Supplied records:
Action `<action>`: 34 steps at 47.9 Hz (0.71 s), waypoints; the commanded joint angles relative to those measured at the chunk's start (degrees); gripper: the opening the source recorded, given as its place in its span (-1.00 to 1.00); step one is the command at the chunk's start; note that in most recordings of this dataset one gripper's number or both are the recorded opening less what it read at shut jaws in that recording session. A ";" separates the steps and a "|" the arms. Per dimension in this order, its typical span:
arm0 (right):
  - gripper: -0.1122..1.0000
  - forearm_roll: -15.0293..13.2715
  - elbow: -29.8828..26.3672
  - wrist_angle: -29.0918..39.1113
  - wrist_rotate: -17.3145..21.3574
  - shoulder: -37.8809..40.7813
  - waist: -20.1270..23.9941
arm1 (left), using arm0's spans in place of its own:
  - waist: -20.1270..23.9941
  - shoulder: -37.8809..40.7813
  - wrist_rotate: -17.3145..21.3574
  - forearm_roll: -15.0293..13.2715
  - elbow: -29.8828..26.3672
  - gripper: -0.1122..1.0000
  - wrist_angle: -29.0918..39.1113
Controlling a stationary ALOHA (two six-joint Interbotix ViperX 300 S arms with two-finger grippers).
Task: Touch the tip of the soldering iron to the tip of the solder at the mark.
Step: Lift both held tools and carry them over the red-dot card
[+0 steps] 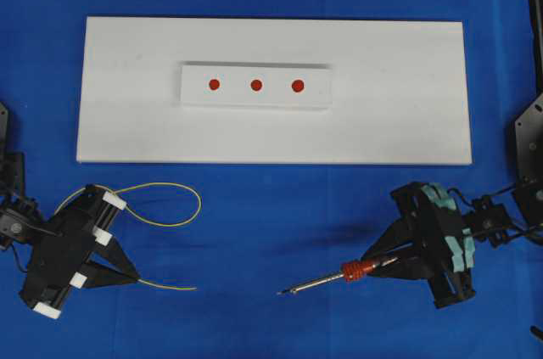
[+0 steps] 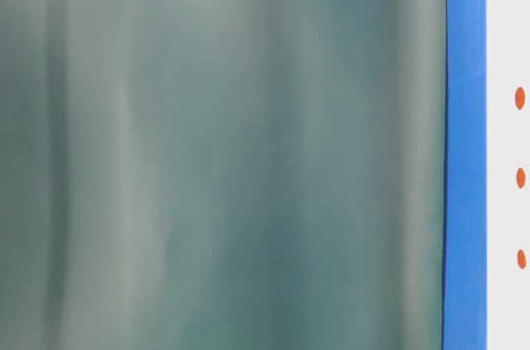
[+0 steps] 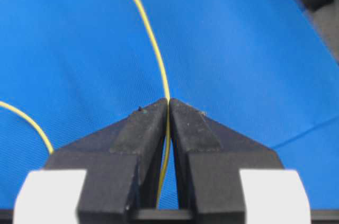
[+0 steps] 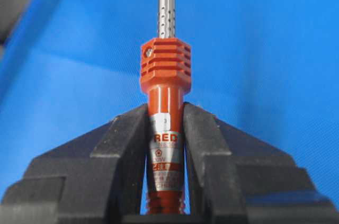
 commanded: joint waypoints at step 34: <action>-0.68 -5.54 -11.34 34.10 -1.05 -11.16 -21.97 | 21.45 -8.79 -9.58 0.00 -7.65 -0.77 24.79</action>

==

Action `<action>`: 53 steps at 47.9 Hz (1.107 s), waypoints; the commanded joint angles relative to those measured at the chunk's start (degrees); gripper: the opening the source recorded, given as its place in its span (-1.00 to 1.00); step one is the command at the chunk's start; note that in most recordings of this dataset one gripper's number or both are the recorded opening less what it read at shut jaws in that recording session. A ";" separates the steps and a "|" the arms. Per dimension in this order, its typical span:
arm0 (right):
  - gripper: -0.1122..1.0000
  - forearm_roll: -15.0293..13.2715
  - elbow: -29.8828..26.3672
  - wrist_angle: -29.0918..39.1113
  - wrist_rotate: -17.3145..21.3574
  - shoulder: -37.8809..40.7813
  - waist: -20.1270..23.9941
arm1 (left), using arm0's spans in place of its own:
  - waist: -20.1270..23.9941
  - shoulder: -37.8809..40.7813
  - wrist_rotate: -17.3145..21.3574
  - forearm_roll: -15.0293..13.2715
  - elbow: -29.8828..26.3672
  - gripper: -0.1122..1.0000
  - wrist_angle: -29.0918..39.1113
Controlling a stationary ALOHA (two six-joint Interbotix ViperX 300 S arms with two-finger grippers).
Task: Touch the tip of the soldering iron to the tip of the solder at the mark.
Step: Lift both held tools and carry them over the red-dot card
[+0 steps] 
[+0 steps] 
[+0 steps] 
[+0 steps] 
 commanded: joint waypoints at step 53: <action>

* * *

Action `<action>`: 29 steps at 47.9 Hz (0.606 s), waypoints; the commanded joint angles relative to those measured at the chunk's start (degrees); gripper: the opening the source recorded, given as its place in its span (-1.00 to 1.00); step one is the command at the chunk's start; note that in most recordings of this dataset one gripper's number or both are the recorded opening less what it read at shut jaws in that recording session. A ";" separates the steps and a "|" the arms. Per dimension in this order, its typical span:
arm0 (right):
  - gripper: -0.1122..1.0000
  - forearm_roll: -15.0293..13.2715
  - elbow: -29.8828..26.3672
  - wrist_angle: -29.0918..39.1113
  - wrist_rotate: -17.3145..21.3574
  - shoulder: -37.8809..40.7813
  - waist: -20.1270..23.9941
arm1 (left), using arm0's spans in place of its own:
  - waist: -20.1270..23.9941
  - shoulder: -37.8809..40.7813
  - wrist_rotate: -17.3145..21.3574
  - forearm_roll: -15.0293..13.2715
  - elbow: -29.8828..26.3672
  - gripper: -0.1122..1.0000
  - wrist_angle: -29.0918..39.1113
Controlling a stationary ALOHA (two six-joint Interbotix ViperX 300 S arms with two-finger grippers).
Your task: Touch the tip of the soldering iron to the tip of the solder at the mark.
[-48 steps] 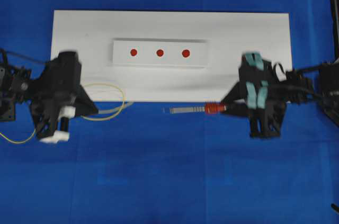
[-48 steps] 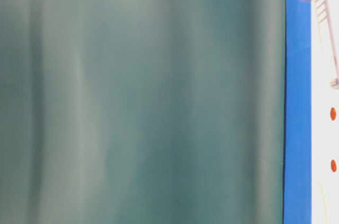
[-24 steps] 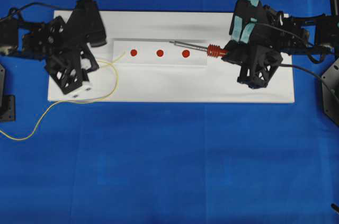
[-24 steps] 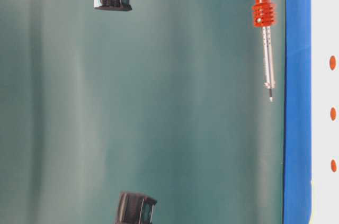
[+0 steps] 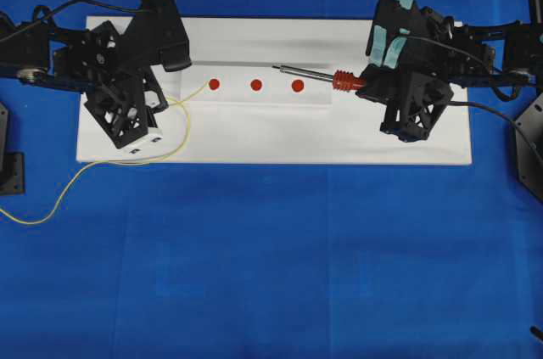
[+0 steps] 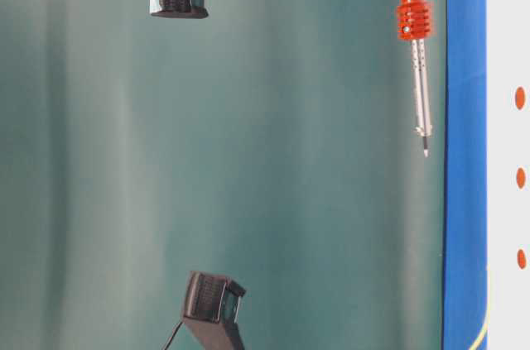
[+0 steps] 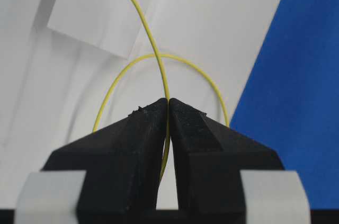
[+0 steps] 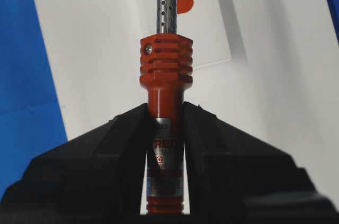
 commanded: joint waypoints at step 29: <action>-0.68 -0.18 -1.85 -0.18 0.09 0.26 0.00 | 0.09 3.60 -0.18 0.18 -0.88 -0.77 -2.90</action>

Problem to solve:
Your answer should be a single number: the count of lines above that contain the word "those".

Problem solution:
3